An interesting future trend in the expansion of production is that rubber producing countries are turning to cultivation in other countries. A study from IRSG (International Rubber Study Group) shows that China, Vietnam, Thailand and Malaysia are all interested in growing rubber trees in other countries because arable land available domestically is insufficient. IRSG data also points out that new investment in rubber cultivation will boost the total output to 1 million tons in the next decade.
It is projected that during 2007-2008, the price of raw rubber sheets will likely stall at around THB55-70 per kilogram. Rising or falling prices are dependent upon key factors of supply and demand where at present demand is higher than output. However, supplies are tending upward following expanded cultivation in each country, which will lead to rather high competition in rubber exports globally. Although Thailand is the world's largest rubber exporters, our advantage in rubber exports is dwindling. Meanwhile, Thailand is not the country that can define world rubber prices, which fluctuate globally.
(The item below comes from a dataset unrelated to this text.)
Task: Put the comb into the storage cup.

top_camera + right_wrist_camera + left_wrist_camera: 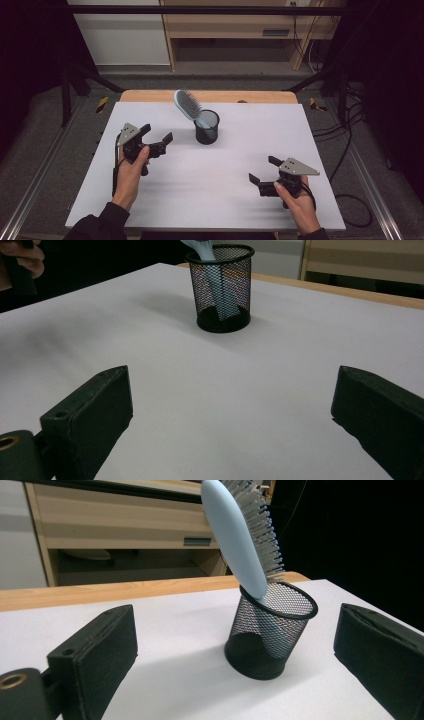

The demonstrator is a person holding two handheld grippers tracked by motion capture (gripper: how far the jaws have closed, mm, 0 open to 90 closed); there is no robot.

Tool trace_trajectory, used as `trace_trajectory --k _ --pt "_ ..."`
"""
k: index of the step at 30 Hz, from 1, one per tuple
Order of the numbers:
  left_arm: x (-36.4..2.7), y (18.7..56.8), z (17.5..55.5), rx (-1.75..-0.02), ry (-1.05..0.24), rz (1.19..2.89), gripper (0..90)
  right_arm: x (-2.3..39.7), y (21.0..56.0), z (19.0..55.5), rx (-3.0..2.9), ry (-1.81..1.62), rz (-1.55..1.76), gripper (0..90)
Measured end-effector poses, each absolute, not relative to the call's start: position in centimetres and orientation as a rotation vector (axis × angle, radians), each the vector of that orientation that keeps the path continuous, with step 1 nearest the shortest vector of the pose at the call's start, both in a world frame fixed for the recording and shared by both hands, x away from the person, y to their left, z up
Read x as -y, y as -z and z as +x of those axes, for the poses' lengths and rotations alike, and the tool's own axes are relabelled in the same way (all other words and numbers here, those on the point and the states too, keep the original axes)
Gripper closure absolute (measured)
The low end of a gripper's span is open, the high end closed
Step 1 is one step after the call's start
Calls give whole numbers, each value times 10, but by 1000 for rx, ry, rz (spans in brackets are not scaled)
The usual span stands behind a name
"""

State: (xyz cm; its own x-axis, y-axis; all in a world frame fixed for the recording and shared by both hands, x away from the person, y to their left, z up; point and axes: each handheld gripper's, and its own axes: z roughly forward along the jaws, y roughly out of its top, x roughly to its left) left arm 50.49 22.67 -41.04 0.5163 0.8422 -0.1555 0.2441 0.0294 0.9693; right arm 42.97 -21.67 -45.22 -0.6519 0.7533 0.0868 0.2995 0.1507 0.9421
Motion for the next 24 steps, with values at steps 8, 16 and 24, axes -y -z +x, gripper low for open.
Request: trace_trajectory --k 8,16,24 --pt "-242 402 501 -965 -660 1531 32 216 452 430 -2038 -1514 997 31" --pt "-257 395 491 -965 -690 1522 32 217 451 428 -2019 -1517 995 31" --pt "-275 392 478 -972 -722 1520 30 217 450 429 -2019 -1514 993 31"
The Thai government and relevant authorities of rubber industries will have to adjust in order to prepare for competition that is expected to become tougher, particularly in pricing. At present, the Thai Government has a policy of increasing the volume of rubber produced domestically to maintain the stability of domestic prices and support/promote rubber industries through such as means as providing preferential tax breaks and other privileges, including other measures to attract the industrial sector to use more rubber. This will help Thai rubber industries to sustain development with efficiency so that they can compete in the world arena. The authorities should promote the use of rubber and related products domestically and urge higher domestic consumption along with efforts toward greater exports. Besides this, they should help in rubber research and development as an important factor for expanded commercial use, particularly research on rubber product processing per the national research strategy (2008-2010.) The authorities have planned an overview scope of domestic research that relevant agencies will use as guidelines on rubber research. This plan can be divided into two parts: The first plan is research on the development of economic crop production to add value and lead to competitiveness and self-reliance. The second plan is research on the development of raw materials domestically and ways to add value to products to improve production and marketing potential. In so doing, rubber industries will be developed realistically and continuously. An increase in the use of rubber as a raw material in factories is will add value to the rubber industry. Exports of rubber products, which could replace the export of basic processed rubber is one way to increase income to the country, and can reduce the effects of global price fluctuations on rubber products in the future.